Examine the data line by line and report how many lines include the word "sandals", with no additional output.

Data records below:

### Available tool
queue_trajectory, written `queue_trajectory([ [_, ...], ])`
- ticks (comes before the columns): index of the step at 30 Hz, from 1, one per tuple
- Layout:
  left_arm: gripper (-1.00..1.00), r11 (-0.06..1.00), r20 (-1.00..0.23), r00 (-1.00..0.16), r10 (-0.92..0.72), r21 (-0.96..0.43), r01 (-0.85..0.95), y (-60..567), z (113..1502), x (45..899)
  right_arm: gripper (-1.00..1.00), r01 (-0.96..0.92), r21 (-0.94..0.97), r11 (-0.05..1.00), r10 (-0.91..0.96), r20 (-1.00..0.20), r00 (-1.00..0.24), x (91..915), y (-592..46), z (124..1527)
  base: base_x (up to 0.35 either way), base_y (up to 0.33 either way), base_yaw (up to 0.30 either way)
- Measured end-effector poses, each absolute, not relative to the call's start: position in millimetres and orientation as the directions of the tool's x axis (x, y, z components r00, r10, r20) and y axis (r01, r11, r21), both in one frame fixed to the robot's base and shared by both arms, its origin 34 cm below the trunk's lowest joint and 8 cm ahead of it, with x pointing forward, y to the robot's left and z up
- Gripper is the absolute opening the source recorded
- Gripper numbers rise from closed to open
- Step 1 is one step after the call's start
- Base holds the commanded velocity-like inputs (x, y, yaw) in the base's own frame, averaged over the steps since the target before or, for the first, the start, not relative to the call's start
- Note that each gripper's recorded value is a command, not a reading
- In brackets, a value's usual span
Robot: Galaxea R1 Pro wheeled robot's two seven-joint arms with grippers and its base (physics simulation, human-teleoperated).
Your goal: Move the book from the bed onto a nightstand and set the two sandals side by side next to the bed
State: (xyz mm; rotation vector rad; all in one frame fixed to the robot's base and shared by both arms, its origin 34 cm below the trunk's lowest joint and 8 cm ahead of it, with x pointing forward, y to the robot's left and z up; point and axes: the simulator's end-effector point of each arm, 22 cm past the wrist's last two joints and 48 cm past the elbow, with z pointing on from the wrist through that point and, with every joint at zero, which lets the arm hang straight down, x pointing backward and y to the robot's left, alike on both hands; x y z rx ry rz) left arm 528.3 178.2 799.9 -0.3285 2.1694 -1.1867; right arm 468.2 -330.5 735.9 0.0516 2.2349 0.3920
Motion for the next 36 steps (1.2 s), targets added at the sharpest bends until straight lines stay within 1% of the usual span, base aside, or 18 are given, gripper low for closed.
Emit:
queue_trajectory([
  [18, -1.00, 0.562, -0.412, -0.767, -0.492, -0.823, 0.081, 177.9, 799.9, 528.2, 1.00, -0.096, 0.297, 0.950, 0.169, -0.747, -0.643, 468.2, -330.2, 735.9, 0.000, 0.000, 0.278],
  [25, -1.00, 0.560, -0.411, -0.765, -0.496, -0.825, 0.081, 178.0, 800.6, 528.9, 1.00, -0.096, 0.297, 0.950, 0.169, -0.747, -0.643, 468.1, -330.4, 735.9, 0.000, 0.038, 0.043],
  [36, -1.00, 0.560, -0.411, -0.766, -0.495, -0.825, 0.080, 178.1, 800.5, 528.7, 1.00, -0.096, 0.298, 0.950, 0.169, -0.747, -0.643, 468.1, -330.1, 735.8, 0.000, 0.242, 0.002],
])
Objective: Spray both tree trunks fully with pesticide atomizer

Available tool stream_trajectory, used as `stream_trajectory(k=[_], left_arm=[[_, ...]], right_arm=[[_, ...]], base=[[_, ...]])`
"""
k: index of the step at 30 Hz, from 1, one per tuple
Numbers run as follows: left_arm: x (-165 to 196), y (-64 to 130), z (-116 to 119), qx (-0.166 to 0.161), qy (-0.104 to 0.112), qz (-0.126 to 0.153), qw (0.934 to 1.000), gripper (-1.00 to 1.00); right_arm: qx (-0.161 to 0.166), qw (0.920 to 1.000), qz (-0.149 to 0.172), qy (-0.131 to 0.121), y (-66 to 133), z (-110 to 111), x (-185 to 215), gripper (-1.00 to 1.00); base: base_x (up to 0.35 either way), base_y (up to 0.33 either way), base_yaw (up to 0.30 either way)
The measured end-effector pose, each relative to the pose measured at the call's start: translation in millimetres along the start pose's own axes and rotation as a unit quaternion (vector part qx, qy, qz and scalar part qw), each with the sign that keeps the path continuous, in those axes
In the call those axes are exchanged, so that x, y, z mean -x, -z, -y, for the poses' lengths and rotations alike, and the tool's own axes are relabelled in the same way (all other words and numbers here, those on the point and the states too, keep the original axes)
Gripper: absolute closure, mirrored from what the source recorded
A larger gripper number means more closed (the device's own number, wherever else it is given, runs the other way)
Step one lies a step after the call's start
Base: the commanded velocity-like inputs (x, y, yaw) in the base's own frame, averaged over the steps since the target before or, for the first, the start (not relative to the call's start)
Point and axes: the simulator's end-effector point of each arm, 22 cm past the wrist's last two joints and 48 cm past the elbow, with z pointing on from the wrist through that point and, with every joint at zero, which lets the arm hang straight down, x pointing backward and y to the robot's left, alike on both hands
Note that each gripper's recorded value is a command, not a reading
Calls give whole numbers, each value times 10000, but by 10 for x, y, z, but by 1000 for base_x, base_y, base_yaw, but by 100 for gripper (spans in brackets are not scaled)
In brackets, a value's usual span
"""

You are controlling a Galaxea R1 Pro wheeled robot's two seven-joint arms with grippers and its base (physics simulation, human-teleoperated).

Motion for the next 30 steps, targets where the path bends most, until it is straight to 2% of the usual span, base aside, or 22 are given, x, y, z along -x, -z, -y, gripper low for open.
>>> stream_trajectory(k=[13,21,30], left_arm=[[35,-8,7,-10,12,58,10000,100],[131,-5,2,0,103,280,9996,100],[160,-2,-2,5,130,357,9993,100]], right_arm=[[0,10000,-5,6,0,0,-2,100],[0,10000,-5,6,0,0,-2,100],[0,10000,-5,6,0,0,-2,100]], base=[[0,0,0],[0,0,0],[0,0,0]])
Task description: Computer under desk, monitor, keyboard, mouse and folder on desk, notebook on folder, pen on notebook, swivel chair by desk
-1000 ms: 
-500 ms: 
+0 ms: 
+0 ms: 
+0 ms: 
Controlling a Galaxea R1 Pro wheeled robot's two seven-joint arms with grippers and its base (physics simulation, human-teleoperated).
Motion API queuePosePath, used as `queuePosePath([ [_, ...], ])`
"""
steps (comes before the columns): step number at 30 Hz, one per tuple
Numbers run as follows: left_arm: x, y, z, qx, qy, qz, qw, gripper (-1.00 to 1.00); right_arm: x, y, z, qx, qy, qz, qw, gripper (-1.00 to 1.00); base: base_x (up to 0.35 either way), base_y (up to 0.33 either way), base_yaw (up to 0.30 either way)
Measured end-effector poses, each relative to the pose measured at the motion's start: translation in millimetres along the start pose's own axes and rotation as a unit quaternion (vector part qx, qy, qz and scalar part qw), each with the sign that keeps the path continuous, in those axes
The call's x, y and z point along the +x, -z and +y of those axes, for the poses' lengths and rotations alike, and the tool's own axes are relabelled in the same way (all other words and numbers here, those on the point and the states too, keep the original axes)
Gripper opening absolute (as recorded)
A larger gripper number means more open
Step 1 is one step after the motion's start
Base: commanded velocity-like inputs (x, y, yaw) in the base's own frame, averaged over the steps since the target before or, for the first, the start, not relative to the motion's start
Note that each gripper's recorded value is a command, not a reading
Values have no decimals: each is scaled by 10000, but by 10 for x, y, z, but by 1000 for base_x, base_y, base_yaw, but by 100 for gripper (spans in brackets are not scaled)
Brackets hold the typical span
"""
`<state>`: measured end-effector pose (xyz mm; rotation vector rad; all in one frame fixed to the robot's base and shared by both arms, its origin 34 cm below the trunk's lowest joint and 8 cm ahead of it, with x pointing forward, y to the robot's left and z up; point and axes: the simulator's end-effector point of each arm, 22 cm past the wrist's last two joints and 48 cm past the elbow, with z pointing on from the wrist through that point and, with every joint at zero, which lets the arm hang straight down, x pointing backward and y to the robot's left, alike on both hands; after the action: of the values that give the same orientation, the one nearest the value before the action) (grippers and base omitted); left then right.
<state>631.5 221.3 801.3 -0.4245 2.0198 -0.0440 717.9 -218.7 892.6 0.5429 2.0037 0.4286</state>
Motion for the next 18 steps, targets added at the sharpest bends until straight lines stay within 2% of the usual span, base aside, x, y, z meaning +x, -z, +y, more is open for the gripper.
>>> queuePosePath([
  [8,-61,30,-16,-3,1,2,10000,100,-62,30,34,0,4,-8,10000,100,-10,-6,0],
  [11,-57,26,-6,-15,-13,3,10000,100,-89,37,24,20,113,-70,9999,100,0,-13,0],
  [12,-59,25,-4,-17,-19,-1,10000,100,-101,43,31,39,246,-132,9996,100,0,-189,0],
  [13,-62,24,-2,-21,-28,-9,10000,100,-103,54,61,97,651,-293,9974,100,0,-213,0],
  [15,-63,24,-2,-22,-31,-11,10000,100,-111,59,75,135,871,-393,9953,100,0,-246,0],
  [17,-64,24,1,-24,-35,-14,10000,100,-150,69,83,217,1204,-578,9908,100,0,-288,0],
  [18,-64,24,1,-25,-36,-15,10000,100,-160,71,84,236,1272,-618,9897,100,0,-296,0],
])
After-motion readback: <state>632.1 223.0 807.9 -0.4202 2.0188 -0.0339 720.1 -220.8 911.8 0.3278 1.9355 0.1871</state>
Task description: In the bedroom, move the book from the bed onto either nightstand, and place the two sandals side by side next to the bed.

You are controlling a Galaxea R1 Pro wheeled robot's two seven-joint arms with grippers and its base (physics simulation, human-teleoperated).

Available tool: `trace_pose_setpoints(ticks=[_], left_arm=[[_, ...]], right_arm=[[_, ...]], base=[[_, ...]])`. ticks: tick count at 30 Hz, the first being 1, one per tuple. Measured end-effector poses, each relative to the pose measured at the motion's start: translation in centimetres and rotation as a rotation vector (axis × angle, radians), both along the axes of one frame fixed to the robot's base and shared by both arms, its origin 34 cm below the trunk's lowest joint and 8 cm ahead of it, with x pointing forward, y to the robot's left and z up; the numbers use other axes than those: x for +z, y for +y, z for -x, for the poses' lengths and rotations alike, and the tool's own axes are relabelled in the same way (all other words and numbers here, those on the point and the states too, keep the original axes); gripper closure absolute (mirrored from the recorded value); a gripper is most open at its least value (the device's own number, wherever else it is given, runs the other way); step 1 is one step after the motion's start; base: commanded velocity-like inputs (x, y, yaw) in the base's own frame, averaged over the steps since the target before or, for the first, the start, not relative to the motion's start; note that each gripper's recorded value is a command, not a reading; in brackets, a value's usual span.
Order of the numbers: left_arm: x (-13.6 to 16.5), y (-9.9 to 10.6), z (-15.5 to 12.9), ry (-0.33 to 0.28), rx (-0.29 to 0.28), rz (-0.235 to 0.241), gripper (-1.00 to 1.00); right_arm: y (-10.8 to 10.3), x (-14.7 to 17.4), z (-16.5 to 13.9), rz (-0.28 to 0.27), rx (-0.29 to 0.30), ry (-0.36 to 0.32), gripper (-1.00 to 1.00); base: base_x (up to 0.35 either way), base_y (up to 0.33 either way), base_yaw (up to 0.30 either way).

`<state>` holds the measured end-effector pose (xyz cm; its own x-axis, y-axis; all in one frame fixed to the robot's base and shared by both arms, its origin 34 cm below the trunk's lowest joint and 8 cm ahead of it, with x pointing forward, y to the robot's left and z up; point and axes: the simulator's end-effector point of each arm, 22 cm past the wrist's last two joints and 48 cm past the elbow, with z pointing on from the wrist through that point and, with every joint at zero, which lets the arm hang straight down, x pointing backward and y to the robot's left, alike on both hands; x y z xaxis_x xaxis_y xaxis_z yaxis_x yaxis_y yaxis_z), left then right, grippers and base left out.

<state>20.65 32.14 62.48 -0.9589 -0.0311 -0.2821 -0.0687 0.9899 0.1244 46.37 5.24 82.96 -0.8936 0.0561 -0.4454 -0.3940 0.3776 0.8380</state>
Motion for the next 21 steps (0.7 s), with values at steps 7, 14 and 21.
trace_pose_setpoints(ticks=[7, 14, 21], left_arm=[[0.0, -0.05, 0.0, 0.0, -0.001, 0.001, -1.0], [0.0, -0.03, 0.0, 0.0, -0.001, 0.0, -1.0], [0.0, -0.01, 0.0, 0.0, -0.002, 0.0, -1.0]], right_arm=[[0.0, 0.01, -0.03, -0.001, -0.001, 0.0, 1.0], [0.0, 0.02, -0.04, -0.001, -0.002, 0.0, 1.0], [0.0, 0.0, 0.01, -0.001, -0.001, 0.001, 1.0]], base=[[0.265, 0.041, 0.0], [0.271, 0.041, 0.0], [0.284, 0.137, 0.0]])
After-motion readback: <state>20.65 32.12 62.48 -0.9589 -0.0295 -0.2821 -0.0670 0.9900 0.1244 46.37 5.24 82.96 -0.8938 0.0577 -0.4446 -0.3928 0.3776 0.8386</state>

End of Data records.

> _Answer_
2